Reduce Aggravating Aggregation: Improve the Performance of History or Status Tables

To avoid changing the application code that creates orderStatus rows, it’s possible to mimic the insert behavior of the original design by adding a trigger to the orderStatusCurrent table. The trigger will, upon insert, move any existing rows for the same orders to the orderStatusHistory table, and then insert the new rows. In this way, the application can continue with the simple model of inserting status rows as needed, but the database engine will automatically separate the latest rows from the older ones.

The trigger code looks like this:

CREATE TRIGGER moveOrderStatusToHistory
ON orderStatusCurrent
INSTEAD OF INSERT
AS
INSERT INTO orderStatusHistory( orderid, statusDate, status )
    SELECT existing.orderid,
        existing.statusDate,
        existing.status
    FROM orderStatusCurrent existing
    INNER JOIN inserted ON existing.orderid = inserted.orderid
DELETE FROM orderStatusCurrent
    FROM orderStatusCurrent existing
    INNER JOIN inserted ON existing.orderid = inserted.orderid
INSERT INTO orderStatusCurrent( orderid, statusDate, status )
    SELECT orderid,
        statusdate,
        [status]
    FROM inserted
GO

A side note on triggers: whenever creating trigger code, though it can be challenging, make absolutely certain the code is set based, and can handle multiple rows. It’s a mistake ­ and I have seen it in commercial, production code ­ to assume that a table will only be manipulated one row at a time and create a trigger based on that assumption. Triggers must correctly handle sets of rows.

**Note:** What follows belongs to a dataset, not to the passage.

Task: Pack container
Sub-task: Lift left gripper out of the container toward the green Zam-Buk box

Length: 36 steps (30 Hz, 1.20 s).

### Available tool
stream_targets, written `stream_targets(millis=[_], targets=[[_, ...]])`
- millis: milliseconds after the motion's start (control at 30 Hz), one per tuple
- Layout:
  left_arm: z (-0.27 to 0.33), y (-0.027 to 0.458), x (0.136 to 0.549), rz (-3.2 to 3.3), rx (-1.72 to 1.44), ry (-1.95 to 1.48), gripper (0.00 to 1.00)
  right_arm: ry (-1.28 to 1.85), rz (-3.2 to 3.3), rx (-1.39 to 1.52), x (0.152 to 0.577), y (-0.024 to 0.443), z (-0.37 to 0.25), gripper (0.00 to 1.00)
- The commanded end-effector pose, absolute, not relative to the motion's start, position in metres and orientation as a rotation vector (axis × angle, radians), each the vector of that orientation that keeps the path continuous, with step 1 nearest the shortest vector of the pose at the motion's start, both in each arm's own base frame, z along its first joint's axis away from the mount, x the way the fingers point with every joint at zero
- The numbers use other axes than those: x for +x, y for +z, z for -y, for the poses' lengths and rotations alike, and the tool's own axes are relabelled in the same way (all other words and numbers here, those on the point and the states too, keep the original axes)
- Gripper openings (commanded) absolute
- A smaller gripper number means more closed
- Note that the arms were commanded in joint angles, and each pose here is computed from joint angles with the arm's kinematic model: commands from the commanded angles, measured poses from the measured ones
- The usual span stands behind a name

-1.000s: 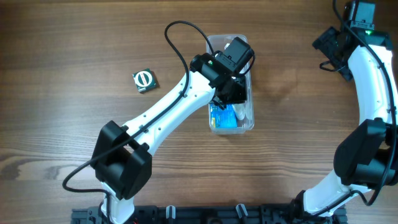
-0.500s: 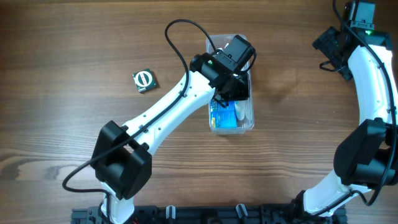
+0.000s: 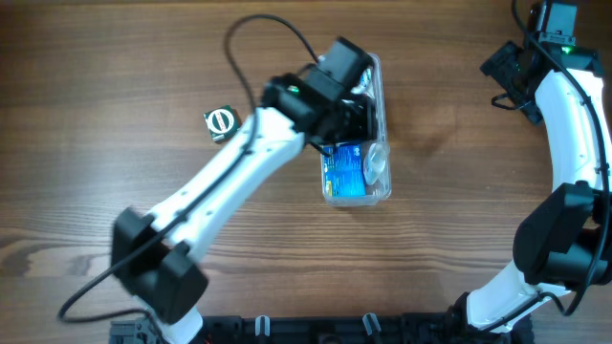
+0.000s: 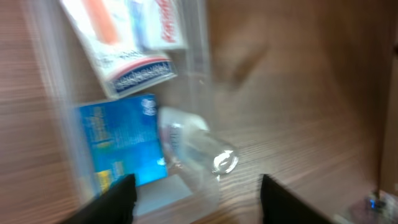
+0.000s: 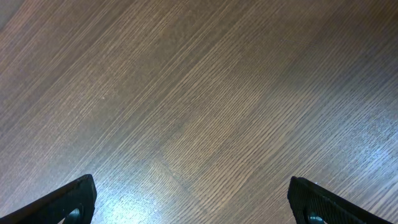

The trigger has three steps: it first inserts any rows that already exist in the orderStatusCurrent table, for the same orders as the rows being inserted, into the orderStatusHistory table; it then removes those rows from orderStatusCurrent. Finally, it inserts the new, incoming status rows. In effect the new rows replace the old ones, and the old ones get “archived.”

To test the trigger, we can run the same sequence of inserts against the new orderStatusCurrent table, and watch to make sure that a) exactly one row per order remains in the table, and b) the older rows are getting moved to orderStatusHistory correctly:

/* Test against one order */
SELECT * FROM orderStatusCurrent
INSERT INTO orderStatusCurrent( orderid, statusDate, status )
VALUES ( 1000, GETDATE(), 'Fulfillment' )
SELECT * FROM orderStatusCurrent
INSERT INTO orderStatusCurrent( orderid, statusDate, status )
VALUES ( 1000, GETDATE(), 'Stocking' )
SELECT * FROM orderStatusCurrent
SELECT * FROM orderStatusHistory
INSERT INTO orderStatusCurrent( orderid, statusDate, status )
VALUES ( 1000, GETDATE(), 'Packaging' )
SELECT * FROM orderStatusCurrent
SELECT * FROM orderStatusHistory
INSERT INTO orderStatusCurrent( orderid, statusDate, status )
VALUES ( 1000, GETDATE(), 'Shipping' )
SELECT * FROM orderStatusCurrent
SELECT * FROM orderStatusHistory
DELETE FROM orderStatusCurrent
DELETE FROM orderStatusHistory
GO

If that works as expected, then we can run similar insert code to the first example, to populate the status records for all orders with test data:

INSERT INTO orderStatusCurrent ( orderid, statusdate, [status] )
    SELECT orderid, orderdate, 'Fulfillment' FROM orders
INSERT INTO orderStatusCurrent ( orderid, statusdate, [status] )
    SELECT TOP 800000 orderid, DATEADD( day, 5, orderdate ), 'Stocking'
    FROM orders ORDER BY NEWID()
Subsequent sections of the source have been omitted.